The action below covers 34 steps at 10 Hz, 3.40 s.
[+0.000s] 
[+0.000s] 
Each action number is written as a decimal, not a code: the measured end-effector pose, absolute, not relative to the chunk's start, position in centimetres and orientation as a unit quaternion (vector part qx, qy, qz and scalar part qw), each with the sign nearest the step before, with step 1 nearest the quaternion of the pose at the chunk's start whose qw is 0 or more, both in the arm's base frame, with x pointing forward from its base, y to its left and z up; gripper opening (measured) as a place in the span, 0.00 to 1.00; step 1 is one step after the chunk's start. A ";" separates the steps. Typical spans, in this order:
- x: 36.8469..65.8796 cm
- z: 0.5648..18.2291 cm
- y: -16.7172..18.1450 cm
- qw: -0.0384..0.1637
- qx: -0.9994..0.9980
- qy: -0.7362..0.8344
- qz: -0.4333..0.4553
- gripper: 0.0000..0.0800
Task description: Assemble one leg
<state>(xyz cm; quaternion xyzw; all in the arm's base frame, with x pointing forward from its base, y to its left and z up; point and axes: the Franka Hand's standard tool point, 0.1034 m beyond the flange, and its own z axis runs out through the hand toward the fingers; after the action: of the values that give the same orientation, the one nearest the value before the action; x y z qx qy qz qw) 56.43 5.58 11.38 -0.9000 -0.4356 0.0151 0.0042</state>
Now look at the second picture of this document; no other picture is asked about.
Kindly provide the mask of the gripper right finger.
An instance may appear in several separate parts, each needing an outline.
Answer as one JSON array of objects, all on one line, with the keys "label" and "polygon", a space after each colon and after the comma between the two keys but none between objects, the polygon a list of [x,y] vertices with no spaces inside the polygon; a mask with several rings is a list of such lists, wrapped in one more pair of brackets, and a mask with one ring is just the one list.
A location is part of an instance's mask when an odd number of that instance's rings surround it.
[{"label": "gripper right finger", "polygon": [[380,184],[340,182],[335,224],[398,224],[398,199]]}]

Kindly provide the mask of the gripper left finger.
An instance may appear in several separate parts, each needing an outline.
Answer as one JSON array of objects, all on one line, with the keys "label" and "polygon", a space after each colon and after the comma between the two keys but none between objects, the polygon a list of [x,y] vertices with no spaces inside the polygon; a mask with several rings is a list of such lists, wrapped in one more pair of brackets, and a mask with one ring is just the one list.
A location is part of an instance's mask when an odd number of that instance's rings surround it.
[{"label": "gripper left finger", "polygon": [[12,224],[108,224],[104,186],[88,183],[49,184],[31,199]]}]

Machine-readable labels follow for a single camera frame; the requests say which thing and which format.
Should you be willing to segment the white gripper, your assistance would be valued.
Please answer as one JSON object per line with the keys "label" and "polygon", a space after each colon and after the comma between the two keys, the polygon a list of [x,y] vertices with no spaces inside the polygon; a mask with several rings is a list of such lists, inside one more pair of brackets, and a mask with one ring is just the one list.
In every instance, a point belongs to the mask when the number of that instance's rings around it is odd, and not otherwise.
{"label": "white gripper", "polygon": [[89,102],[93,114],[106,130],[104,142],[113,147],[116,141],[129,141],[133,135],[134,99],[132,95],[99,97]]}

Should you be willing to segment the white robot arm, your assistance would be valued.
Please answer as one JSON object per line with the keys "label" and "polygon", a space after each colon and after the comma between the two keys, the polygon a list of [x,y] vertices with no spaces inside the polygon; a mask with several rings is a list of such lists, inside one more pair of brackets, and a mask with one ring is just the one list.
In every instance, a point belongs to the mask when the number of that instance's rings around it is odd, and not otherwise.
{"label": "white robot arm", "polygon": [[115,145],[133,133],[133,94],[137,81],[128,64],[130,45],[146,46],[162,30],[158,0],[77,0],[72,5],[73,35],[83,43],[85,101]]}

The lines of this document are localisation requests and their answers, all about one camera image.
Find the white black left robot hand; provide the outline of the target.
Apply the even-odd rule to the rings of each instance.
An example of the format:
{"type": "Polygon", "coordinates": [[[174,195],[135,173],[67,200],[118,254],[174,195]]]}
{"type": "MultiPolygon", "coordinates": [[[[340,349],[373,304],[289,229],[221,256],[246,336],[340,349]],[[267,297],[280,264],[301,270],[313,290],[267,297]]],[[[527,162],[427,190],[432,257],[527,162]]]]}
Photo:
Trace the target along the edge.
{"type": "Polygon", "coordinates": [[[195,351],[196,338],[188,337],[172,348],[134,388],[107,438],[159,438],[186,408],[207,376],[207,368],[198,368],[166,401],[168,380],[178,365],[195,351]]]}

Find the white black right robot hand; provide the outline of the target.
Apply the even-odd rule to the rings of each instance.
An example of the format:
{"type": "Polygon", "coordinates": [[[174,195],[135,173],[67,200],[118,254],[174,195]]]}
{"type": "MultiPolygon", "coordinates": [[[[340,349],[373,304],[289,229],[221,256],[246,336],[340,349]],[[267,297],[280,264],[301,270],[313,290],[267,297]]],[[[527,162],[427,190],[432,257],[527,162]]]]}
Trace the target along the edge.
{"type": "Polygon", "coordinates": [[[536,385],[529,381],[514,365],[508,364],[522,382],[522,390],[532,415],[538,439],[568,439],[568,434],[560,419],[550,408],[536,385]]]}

- - - - - - -

→ **Assigned task**
Extract the data in full. Keep it word for word.

→ **Answer to this exercise**
The action below covers 34 steps at 10 Hz, 3.40 s.
[+0.000s] 
[+0.000s] 
Each action number is written as a decimal, not a code: the measured end-effector pose, absolute, not relative to the chunk's start, position in centimetres and orientation as a unit quaternion (vector part qx, qy, qz and scalar part qw), each with the sign nearest the step before, with step 1 nearest the quaternion of the pose at the chunk's start whose qw is 0 or more, both in the arm's base frame, with x pointing forward from its base, y to its left and z up; gripper opening (measured) as a place in the span, 0.00 to 1.00; step 1 is one step after the chunk's start. A ";" separates the steps. Typical spans, in this order:
- x: 36.8469..65.8796 cm
- z: 0.5648..18.2291 cm
- y: -16.7172..18.1450 cm
- qw: -0.0384..0.1637
- qx: -0.9994..0.9980
- qy: -0.7362..0.8344
- qz: -0.4333..0.4553
- gripper: 0.0000..0.0800
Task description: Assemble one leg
<state>(xyz cm; quaternion xyzw; all in the arm's base frame, with x pointing forward from its base, y to its left and z up; point and axes: the Franka Hand's standard tool point, 0.1034 m beyond the flange, and its own z axis runs out through the hand toward the fingers; after the action: of the values that give the same orientation, the one nearest the value before the action; x y z qx qy qz qw) 56.43 5.58 11.38 -0.9000 -0.4356 0.0151 0.0042</state>
Now look at the second picture of this document; no other picture is asked about.
Kindly provide the mask of the gripper right finger.
An instance may appear in several separate parts, each needing an outline.
Answer as one JSON array of objects, all on one line, with the keys "label" and "polygon", a space after each colon and after the comma between the two keys but none between objects, the polygon a list of [x,y] vertices with no spaces inside the polygon; a mask with several rings is a list of such lists, wrapped in one more pair of brackets, and a mask with one ring is just the one list.
A location is part of an instance's mask when an odd number of that instance's rings surround it.
[{"label": "gripper right finger", "polygon": [[380,184],[340,182],[335,224],[398,224],[398,199]]}]

Kindly provide the mask of the gripper left finger.
An instance may appear in several separate parts, each needing an outline.
Answer as one JSON array of objects, all on one line, with the keys "label" and "polygon", a space after each colon and after the comma between the two keys but none between objects, the polygon a list of [x,y] vertices with no spaces inside the polygon; a mask with several rings is a list of such lists, wrapped in one more pair of brackets, and a mask with one ring is just the one list.
A location is part of an instance's mask when an odd number of that instance's rings surround it.
[{"label": "gripper left finger", "polygon": [[12,224],[108,224],[104,186],[88,183],[49,184],[31,199]]}]

Machine-readable labels follow for a single camera frame; the requests say which thing and which format.
Should you be willing to segment the white gripper, your assistance would be valued.
Please answer as one JSON object per line with the keys "label" and "polygon", a space after each colon and after the comma between the two keys, the polygon a list of [x,y] vertices with no spaces inside the polygon; a mask with several rings is a list of such lists, inside one more pair of brackets, and a mask with one ring is just the one list.
In every instance, a point belongs to the mask when the number of that instance's rings around it is odd, and not otherwise.
{"label": "white gripper", "polygon": [[89,102],[93,114],[106,130],[104,142],[113,147],[116,141],[129,141],[133,135],[134,99],[132,95],[99,97]]}

Should you be willing to segment the white robot arm, your assistance would be valued.
Please answer as one JSON object per line with the keys "label" and "polygon", a space after each colon and after the comma between the two keys, the polygon a list of [x,y] vertices with no spaces inside the polygon; a mask with several rings is a list of such lists, inside one more pair of brackets, and a mask with one ring is just the one list.
In every instance, a point belongs to the mask when the number of that instance's rings around it is odd, and not otherwise.
{"label": "white robot arm", "polygon": [[115,145],[133,133],[133,94],[137,81],[128,64],[130,45],[146,46],[162,30],[158,0],[77,0],[72,5],[73,35],[83,43],[85,101]]}

The lines of this document are localisation requests and their answers, all about one camera image.
Find the white black left robot hand; provide the outline of the target.
Apply the even-odd rule to the rings of each instance.
An example of the format:
{"type": "Polygon", "coordinates": [[[174,195],[135,173],[67,200],[118,254],[174,195]]]}
{"type": "MultiPolygon", "coordinates": [[[[340,349],[373,304],[289,229],[221,256],[246,336],[340,349]],[[267,297],[280,264],[301,270],[313,290],[267,297]]],[[[527,162],[427,190],[432,257],[527,162]]]]}
Photo:
Trace the target along the edge.
{"type": "Polygon", "coordinates": [[[195,351],[196,338],[188,337],[172,348],[134,388],[107,438],[159,438],[186,408],[207,376],[207,368],[198,368],[166,401],[168,380],[178,365],[195,351]]]}

Find the white black right robot hand; provide the outline of the target.
Apply the even-odd rule to the rings of each instance.
An example of the format:
{"type": "Polygon", "coordinates": [[[174,195],[135,173],[67,200],[118,254],[174,195]]]}
{"type": "MultiPolygon", "coordinates": [[[[340,349],[373,304],[289,229],[221,256],[246,336],[340,349]],[[267,297],[280,264],[301,270],[313,290],[267,297]]],[[[527,162],[427,190],[432,257],[527,162]]]]}
Trace the target along the edge.
{"type": "Polygon", "coordinates": [[[536,385],[529,381],[514,365],[508,364],[522,382],[522,390],[532,415],[538,439],[568,439],[568,434],[560,419],[550,408],[536,385]]]}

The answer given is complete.